»»
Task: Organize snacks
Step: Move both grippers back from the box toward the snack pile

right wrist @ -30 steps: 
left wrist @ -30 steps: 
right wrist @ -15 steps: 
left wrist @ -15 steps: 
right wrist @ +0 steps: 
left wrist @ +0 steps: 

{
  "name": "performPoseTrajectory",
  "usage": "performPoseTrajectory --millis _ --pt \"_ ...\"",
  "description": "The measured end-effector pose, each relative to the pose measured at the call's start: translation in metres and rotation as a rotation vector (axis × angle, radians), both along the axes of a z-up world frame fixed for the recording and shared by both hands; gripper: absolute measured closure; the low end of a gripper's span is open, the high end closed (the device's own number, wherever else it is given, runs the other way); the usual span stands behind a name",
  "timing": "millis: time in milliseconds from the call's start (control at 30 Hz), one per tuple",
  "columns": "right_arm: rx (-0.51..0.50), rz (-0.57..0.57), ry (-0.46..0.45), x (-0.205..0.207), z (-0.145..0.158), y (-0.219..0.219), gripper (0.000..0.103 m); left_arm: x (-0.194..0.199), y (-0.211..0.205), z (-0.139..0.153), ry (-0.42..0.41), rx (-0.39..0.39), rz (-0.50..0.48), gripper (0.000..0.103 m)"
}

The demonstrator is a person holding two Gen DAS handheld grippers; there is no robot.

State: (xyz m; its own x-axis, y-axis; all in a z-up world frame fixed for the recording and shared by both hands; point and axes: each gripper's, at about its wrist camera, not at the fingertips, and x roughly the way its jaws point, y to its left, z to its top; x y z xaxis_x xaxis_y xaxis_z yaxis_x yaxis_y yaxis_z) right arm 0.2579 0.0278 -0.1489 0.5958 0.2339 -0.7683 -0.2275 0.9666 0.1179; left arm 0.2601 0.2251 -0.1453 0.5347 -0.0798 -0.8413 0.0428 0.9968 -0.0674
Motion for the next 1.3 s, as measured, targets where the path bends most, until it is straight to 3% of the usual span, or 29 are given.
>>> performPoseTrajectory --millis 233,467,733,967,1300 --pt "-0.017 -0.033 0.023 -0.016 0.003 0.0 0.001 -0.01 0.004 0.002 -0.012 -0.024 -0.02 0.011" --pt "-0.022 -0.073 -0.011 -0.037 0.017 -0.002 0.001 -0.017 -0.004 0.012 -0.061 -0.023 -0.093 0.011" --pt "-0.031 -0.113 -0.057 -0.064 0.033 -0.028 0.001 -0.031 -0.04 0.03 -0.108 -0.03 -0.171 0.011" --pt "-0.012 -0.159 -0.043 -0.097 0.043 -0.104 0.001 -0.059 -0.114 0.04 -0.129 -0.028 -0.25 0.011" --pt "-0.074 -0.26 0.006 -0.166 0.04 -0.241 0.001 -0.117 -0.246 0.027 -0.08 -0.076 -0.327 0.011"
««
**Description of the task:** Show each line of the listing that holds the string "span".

**Exercise result:**
  "description": "The measured end-effector pose, each relative to the pose measured at the call's start: translation in metres and rotation as a rotation vector (axis × angle, radians), both along the axes of a z-up world frame fixed for the recording and shared by both hands; gripper: absolute measured closure; the low end of a gripper's span is open, the high end closed (the device's own number, wherever else it is given, runs the other way); the usual span stands behind a name",
Motion for the next 1.3 s, as measured, targets where the path bends most, until it is straight to 3% of the usual span, or 29 are given.

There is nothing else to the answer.